THE TASK: Beneath this line is the data. Output exactly the lines from the line with "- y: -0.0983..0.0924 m" to the line with "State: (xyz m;", both ends included, and nothing more.

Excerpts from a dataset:
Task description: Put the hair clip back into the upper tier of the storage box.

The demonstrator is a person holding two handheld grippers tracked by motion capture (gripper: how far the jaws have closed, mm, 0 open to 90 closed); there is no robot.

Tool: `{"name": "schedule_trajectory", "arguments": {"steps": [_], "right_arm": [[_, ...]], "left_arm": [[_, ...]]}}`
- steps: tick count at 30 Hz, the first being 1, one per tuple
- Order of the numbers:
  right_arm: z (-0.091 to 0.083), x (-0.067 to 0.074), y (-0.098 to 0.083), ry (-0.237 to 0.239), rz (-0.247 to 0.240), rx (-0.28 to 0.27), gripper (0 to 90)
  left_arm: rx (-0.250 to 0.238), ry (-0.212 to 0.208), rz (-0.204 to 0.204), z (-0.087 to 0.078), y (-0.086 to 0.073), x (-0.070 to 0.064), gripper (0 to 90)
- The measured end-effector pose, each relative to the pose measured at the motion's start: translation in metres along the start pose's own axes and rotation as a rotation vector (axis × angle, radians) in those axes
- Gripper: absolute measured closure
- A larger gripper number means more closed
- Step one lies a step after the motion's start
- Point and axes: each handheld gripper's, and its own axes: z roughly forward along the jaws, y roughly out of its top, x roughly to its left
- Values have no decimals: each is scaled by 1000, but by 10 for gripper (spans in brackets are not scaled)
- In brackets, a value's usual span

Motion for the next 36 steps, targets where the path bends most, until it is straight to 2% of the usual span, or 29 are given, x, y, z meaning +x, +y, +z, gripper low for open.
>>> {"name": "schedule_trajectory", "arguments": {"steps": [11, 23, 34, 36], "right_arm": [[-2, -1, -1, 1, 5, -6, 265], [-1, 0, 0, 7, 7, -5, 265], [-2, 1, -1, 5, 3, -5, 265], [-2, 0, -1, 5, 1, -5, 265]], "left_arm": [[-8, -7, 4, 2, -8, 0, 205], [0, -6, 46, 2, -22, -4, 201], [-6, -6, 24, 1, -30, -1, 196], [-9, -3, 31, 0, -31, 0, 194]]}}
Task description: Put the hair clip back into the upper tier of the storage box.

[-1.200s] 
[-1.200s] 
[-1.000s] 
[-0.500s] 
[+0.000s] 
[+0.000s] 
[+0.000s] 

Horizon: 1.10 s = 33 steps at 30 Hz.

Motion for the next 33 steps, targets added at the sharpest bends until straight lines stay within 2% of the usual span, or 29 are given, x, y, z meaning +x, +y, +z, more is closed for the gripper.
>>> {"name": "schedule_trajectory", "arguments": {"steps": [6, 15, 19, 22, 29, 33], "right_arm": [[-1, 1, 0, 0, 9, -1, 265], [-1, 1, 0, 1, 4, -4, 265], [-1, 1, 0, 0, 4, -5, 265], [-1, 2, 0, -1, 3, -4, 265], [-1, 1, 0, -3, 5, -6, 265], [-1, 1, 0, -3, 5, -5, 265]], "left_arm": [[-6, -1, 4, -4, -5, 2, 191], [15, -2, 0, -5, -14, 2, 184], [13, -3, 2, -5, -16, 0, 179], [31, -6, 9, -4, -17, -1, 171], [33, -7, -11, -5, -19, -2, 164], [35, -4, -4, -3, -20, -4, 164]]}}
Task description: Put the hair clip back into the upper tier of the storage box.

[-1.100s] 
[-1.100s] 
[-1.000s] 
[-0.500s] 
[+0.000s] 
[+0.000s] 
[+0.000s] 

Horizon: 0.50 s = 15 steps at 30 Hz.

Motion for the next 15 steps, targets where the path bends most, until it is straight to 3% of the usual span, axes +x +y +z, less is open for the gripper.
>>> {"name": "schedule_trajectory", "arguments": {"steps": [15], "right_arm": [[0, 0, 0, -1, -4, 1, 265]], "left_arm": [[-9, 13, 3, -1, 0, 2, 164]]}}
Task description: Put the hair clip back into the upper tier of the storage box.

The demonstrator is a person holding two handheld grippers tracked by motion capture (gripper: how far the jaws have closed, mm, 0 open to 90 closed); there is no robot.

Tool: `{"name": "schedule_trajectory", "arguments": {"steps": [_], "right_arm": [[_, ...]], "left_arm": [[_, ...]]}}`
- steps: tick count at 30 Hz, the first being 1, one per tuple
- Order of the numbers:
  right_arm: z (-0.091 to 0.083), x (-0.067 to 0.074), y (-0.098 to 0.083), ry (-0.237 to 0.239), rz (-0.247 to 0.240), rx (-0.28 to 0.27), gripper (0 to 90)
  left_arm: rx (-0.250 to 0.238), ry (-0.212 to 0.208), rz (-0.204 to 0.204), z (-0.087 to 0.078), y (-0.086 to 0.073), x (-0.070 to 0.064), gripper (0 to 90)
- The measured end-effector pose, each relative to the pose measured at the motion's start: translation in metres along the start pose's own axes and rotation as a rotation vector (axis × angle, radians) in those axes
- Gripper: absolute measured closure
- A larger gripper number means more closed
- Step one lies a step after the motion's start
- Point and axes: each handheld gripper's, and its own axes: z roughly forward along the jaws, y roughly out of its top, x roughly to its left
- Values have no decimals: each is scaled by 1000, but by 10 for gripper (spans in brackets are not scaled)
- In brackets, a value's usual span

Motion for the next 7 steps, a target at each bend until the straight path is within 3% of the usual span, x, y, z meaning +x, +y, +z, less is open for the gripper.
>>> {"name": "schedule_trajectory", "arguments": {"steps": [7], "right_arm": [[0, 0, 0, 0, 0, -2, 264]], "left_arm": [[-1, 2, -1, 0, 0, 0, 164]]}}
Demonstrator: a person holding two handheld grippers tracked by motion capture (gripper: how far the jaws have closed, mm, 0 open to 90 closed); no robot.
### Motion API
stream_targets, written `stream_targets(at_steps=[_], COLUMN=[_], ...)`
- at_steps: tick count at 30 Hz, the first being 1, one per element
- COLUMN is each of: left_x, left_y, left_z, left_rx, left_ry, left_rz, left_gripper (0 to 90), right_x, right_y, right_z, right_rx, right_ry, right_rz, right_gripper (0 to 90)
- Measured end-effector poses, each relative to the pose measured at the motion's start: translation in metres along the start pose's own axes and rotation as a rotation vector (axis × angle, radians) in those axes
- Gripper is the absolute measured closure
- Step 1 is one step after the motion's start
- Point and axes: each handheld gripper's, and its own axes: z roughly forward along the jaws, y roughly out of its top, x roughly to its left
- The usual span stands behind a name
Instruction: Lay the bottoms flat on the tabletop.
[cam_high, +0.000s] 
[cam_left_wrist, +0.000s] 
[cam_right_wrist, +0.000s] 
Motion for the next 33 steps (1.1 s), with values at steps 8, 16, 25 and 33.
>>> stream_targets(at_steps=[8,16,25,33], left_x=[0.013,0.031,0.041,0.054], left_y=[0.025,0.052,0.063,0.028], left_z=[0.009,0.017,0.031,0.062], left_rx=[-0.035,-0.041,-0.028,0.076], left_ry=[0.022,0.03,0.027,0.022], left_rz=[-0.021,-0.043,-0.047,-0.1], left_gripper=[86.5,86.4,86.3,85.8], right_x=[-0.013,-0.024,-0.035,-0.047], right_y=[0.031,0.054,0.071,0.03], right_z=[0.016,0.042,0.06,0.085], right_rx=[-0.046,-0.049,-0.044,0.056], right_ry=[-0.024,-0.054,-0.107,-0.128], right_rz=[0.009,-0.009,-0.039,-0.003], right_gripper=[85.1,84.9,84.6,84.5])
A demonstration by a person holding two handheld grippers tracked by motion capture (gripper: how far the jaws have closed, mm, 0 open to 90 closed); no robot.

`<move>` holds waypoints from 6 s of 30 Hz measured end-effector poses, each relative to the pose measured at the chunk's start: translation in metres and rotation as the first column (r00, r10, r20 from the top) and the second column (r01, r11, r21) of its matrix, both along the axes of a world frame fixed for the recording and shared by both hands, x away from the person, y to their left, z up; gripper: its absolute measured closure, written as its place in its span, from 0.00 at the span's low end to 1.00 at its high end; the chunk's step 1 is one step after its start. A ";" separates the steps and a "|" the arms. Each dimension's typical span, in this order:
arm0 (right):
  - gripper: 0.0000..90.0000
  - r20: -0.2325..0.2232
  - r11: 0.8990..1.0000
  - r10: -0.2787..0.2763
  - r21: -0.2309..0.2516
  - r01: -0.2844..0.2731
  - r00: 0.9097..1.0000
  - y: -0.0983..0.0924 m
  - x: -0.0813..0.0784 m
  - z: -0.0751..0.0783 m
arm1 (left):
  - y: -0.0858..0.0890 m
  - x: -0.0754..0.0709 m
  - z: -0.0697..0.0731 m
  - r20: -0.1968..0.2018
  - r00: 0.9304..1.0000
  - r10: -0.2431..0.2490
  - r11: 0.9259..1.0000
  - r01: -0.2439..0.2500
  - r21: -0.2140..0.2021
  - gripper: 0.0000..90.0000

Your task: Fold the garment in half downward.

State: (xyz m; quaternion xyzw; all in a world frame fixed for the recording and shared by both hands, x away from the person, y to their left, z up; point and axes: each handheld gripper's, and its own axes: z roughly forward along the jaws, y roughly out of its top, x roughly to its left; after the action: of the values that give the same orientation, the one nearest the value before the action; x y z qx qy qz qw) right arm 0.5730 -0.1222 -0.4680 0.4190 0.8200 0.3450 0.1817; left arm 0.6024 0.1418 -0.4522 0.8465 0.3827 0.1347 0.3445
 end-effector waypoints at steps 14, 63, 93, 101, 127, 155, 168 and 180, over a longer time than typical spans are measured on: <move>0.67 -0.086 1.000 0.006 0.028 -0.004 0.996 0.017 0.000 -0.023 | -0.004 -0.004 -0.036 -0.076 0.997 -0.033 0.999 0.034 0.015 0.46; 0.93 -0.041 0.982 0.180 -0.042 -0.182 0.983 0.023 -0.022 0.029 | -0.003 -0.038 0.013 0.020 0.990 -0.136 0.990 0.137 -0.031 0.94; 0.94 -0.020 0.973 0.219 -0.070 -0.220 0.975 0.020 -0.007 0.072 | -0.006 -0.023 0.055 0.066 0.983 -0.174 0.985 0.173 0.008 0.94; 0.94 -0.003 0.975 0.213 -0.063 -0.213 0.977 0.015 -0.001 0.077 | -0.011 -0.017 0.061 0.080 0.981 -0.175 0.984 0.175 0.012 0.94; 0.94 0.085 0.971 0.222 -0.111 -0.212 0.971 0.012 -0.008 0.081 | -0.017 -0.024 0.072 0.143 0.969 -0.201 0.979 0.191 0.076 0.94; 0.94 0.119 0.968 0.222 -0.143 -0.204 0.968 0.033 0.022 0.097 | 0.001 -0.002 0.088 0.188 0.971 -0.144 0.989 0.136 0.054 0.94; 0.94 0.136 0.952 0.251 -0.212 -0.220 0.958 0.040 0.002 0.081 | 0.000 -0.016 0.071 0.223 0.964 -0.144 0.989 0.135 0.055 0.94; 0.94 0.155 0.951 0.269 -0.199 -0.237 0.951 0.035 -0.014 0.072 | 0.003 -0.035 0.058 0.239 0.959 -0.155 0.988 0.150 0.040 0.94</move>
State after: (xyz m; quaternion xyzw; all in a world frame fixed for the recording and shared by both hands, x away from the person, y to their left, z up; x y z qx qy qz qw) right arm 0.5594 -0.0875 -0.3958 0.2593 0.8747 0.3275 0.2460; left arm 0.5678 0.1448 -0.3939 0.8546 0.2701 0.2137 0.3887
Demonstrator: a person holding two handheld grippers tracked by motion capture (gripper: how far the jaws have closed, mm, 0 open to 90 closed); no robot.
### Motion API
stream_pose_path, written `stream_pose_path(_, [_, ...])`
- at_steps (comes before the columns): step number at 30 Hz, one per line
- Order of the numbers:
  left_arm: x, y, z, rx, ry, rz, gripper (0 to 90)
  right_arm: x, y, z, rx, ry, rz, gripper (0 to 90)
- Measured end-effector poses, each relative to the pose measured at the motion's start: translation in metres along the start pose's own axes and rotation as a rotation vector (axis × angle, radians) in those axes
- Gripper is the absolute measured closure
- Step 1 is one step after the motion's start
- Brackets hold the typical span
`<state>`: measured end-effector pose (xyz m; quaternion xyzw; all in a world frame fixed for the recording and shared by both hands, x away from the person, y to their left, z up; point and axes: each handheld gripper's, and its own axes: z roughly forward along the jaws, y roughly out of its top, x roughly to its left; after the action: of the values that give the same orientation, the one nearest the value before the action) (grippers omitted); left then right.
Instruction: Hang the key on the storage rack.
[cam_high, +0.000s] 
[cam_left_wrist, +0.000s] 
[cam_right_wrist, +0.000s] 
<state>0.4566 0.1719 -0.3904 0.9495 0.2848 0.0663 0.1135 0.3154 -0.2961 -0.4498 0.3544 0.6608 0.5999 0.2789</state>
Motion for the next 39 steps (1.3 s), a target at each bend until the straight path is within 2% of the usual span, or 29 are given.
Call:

RESPONSE BOX:
  - y: -0.0983..0.0924 m
  - x: -0.0813..0.0784 m
  - z: -0.0751..0.0783 m
arm1 (left):
  - y: -0.0858..0.0890 m
  - x: -0.0754..0.0709 m
  - z: -0.0697..0.0731 m
  - r20: -0.1968..0.2018
  - r00: 0.9304..1.0000
  - r10: -0.2431..0.2490
  - r11: 0.9259..1.0000
  - r01: -0.2439..0.2500
  - r21: -0.2140..0.2021
  - gripper: 0.0000..90.0000

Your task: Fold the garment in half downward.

State: (xyz m; quaternion xyzw; all in a world frame fixed for the recording and shared by both hands, x away from the person, y to their left, z up; point and axes: each handheld gripper's, and its own axes: z roughly forward along the jaws, y roughly out of its top, x roughly to its left; after the action: of the values that give the same orientation, the one nearest the value before the action; x y z qx qy qz qw) right arm 0.5730 -0.1222 -0.4680 0.4190 0.8200 0.3450 0.1817; left arm 0.6024 0.1418 -0.4522 0.8465 0.3827 0.1347 0.3445

With this, the answer is done.